By 1966, Solanas (Lili Taylor) is living on Manhattan rooftops and writing her defining work, “The SCUM Manifesto,” a revolutionary tract for her one-member Society for Cutting Up Men. While still turning tricks, she peddles mimeographed copies on the streets, with risible, sharp-witted highlights periodically served up via black-and-white, straight-to-camera recitations by Taylor.

Along the same lines, she pens a subversive play, “Up Your Ass,” which she determines only Andy Warhol (Jared Harris) can produce. Butting in on the invitation of her transvestite friend, eventual Warhol superstar Candy Darling (Stephen Dorff), Solanas manages to get a copy to him, and a particularly imaginative scene intercuts Warhol and his coterie giving it a listless read-through with snippets as performed by some drag queens at Nedick’s restaurant.

At the same time, the always energized, try-anything Solanas makes the acquaintance of Olympia Press boss Maurice Girodias (Lothaire Bluteau), a self-styled aesthete who offers her a contract for a novel.

But this period of promise soon turns sour. Her pushy personality and guerrilla attire don’t jibe with the drugged and zoned-out Factory crowd and its taste for artifice. Warhol tries to placate her with a screen test and one actual film appearance (in “I, a Man”), but soon has Solanas excommunicated from the Factory for her disruptive behavior.

She becomes more enraged when she realizes that Girodias has ripped her off in their deal, and is pushed further over the edge by a burgeoning feminist movement that is emerging without her and by her involvement with a militant radical theater artist. Developing the paranoid fantasy that Girodias and Warhol are conspiring against her, she takes her bloody revenge, telling a cop that Warhol “had too much control over my life.”

Almost from the outset, it is clear that first-time feature director Mary Harron and co-scenarist Daniel Minahan are interested in creating a complex portrait of Solanas that is as lifelike and paradoxical as possible, rather than a document that subscribes to a particular political and theoretical reading of the woman’s life. One particularly successful tack they take is humor, as Solanas’ hit-and-miss abilities as a hustler and self-promoter are viewed with a sort of admiring amusement that often provokes big laughs.

Despite her vicious diatribes against the entire male species, Solanas is portrayed as having a vast range of relationships with them on a one-to-one basis, from contempt for some to initially flattered fascination with Girodias to even a sort-of girlfriend status with the theater radical.
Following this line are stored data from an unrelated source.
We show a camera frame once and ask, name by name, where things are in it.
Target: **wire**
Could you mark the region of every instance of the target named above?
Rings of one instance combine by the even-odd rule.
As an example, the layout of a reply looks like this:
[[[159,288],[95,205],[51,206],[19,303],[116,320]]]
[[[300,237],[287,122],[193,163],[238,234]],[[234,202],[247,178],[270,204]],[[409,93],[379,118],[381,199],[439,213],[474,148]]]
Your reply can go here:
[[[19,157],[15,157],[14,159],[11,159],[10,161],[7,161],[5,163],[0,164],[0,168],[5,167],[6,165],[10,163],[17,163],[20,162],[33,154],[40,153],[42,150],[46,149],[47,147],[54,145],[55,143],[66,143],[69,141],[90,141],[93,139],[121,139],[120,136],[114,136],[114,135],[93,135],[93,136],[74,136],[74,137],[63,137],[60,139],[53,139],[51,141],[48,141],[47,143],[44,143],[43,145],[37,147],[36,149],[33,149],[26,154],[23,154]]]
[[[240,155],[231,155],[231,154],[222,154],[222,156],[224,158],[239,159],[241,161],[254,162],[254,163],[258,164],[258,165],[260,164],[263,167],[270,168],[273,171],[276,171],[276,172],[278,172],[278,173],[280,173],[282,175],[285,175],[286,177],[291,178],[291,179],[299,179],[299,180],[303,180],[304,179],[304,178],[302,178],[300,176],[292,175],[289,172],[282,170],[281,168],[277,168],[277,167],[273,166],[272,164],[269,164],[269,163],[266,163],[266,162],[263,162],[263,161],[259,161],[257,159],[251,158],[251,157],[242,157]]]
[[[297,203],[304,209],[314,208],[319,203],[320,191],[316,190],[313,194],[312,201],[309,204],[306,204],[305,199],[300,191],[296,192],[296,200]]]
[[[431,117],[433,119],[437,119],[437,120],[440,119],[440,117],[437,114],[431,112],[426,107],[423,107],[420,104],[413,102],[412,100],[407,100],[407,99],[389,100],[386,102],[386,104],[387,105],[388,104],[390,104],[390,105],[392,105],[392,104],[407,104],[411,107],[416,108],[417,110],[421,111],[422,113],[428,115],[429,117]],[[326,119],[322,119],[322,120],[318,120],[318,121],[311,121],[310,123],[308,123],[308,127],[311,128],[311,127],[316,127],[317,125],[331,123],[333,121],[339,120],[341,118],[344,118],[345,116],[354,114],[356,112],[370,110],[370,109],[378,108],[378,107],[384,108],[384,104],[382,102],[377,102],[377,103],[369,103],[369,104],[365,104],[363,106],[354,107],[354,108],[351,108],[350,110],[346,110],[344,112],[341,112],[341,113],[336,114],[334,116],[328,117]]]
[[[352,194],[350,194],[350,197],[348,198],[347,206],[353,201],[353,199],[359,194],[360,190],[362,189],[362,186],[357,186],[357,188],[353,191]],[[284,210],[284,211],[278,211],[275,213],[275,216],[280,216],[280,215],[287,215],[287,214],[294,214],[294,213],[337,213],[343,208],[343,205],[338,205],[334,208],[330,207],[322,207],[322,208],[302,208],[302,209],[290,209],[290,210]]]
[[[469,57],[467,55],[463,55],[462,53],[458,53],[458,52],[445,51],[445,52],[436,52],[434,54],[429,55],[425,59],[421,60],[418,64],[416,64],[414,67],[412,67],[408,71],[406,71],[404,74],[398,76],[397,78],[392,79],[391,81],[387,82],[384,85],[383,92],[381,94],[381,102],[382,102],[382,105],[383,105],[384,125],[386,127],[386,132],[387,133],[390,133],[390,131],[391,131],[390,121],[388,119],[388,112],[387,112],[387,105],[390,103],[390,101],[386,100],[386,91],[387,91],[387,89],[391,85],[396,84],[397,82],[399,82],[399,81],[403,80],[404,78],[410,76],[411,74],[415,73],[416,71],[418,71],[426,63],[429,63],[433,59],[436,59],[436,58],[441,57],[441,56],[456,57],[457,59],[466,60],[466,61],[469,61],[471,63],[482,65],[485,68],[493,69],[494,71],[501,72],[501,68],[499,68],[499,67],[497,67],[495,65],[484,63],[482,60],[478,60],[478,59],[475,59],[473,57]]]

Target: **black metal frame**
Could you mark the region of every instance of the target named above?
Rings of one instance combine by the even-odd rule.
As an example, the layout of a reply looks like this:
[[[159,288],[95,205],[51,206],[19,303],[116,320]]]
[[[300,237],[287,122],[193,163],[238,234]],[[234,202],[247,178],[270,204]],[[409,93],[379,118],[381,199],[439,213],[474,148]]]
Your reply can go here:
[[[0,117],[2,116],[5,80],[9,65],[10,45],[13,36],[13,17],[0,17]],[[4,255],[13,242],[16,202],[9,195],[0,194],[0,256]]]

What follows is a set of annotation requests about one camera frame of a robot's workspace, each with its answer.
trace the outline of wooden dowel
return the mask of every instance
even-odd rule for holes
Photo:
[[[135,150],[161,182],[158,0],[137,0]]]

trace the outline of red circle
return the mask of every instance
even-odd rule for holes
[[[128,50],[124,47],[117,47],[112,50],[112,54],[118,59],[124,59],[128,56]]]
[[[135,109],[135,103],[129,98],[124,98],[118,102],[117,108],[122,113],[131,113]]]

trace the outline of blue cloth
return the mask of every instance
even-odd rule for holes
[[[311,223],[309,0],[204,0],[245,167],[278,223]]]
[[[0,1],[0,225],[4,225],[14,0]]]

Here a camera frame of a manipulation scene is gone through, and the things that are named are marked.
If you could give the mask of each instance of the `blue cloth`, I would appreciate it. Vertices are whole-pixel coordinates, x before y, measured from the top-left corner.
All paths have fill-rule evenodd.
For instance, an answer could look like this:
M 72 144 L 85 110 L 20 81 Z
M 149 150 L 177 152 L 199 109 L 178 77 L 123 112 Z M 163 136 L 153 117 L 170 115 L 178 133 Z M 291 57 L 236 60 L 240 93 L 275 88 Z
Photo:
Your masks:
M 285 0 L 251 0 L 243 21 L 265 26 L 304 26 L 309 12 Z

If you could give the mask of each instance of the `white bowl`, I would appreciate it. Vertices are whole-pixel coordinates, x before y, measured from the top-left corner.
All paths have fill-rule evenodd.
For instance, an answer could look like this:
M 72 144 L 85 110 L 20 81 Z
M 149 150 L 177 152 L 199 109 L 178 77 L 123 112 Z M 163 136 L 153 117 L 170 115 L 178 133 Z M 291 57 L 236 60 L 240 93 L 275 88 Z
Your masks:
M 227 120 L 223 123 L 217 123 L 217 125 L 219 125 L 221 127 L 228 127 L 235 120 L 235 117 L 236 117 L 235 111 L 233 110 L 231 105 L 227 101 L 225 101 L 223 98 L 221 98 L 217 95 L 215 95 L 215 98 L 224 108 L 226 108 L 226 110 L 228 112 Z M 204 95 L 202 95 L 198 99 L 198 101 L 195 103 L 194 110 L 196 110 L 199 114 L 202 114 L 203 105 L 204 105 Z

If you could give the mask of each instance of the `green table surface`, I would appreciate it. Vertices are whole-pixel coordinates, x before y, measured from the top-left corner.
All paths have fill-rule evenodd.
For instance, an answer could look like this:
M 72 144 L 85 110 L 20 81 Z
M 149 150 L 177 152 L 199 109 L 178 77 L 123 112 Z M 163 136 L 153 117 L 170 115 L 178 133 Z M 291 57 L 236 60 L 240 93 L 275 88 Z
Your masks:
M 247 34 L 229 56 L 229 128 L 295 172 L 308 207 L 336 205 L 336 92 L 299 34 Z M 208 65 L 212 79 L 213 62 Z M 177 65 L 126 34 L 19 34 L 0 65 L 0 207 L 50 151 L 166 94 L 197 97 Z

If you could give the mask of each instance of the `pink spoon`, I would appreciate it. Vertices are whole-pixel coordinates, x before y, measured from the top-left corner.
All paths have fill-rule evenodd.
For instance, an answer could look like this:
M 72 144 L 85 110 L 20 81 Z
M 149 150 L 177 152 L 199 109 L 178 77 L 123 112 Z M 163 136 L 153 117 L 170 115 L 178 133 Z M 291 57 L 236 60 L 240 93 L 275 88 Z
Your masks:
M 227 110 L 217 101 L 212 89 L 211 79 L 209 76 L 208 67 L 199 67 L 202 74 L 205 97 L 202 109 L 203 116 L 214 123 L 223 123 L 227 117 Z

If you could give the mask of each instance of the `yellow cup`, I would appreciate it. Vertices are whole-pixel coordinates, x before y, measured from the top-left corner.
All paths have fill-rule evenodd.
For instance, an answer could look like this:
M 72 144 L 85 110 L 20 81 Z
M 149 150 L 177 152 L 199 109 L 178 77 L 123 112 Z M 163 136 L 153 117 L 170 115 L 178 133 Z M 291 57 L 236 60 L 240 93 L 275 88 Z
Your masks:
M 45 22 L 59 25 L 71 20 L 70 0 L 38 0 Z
Harron has said that what takes place in the picture is about “95% real,” and a tendency toward scrupulous accuracy tinged with critique pertains to the portrait of the Factory, the tin-foiled studio where Warhol worked with his sycophants and hangers-on. The druggy, gay and gender-bent scene is populated by pretty convincing impersonations of many of its leading members, led by Dorff’s spooky turn as aspiring transsexual Darling.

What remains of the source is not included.